Edit distance (Levenshtein distance) is the minimum number of operations (insert, delete, replace) to transform one string into another. Use 2D memoization where mem[i][j] = edit distance between the first i characters of word1 and first j characters of word2.

When to Use

▸Measuring similarity between two strings
▸Spell checking and autocorrect
▸DNA sequence alignment
▸Any problem asking minimum operations to transform string A to string B

Intuition

Compare characters from the end. If they match, no operation needed — move both pointers back. If they don't match, try all three operations: insert (move j back), delete (move i back), replace (move both back). Each costs 1 operation. Take the minimum.
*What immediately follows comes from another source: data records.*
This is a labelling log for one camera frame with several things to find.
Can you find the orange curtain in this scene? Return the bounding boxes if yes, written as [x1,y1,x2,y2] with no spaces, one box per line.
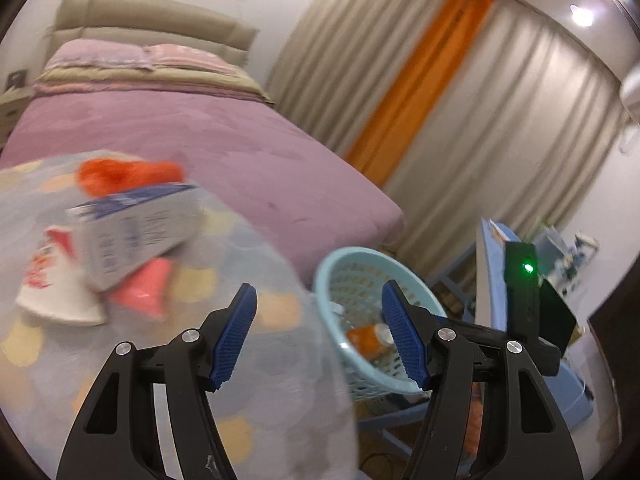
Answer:
[345,0,496,194]

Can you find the white carton with blue print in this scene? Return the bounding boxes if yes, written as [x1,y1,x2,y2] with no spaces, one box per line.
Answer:
[65,182,206,293]

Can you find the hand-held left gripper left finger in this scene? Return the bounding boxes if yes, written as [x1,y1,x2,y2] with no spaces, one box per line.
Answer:
[56,282,258,480]

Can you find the orange plush toy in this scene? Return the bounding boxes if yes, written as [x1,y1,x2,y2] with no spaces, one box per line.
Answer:
[77,158,187,199]

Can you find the beige nightstand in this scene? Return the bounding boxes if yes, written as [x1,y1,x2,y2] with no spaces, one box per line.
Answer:
[0,85,34,150]

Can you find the ceiling spotlight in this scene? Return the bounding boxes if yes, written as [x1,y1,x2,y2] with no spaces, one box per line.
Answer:
[570,4,596,29]

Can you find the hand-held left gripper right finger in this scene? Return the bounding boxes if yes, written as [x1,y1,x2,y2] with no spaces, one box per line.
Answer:
[381,280,585,480]

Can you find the folded beige quilt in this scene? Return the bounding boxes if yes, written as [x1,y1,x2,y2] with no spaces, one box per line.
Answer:
[32,66,277,107]

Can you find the cluttered desk items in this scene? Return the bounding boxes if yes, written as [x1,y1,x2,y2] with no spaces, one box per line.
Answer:
[532,225,601,292]

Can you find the white paper cup red print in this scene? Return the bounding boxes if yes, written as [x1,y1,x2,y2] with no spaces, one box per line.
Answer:
[15,225,108,328]

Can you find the beige curtain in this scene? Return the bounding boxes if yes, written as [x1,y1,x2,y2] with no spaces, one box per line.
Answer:
[382,0,629,272]
[267,0,459,162]

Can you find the orange and white bottle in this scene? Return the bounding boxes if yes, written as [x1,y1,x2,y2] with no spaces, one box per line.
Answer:
[346,324,397,359]

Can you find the purple pillow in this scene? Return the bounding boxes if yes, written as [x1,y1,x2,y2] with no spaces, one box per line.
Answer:
[42,38,153,72]

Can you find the bed with purple cover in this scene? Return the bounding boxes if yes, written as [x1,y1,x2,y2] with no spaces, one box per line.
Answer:
[0,35,407,291]

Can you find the light blue desk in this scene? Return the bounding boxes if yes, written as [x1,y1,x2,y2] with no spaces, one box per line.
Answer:
[472,217,596,433]

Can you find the beige padded headboard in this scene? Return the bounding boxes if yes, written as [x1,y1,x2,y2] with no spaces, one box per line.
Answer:
[50,0,261,68]

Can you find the pink pillow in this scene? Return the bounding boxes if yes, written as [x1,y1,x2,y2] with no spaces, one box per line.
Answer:
[142,44,242,75]

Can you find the light blue plastic basket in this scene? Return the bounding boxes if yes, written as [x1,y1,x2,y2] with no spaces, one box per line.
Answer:
[314,246,451,403]

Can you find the pink bottle with white cap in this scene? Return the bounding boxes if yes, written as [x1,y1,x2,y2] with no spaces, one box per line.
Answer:
[107,255,174,321]
The 2D table builds up from empty strings: transforming empty to a string of length j costs j insertions.

Complexity

Time

O(n * m)

Space

O(n * m)

Template Code

cpp

#include<bits/stdc++.h>
using namespace std;

vector<vector<int>> mem;

int f(int i, int j, string &word1, string &word2){
    if(i == 0) return j;
    if(j == 0) return i;

    if(mem[i][j] != -1) return mem[i][j];

    if(word1[i-1] == word2[j-1]) return mem[i][j] = f(i-1, j-1, word1, word2);

    int ins = f(i, j-1, word1, word2);
    int del = f(i-1, j, word1, word2);
    int rep = f(i-1, j-1, word1, word2);

    return mem[i][j] = 1 + min({ins, del, rep});
}

int minDistance(string word1, string word2) {
    int n = word1.size(), m = word2.size();
    mem.assign(n+1, vector<int>(m+1, -1));
    return f(n, m, word1, word2);
}

int main(){
    ios_base::sync_with_stdio(0), cin.tie(0);

    string word1, word2;
    cin >> word1 >> word2;

    cout << minDistance(word1, word2) << "\n";

    return 0;
}

// Sample Input:
// horse ros
//
// Sample Output:
// 3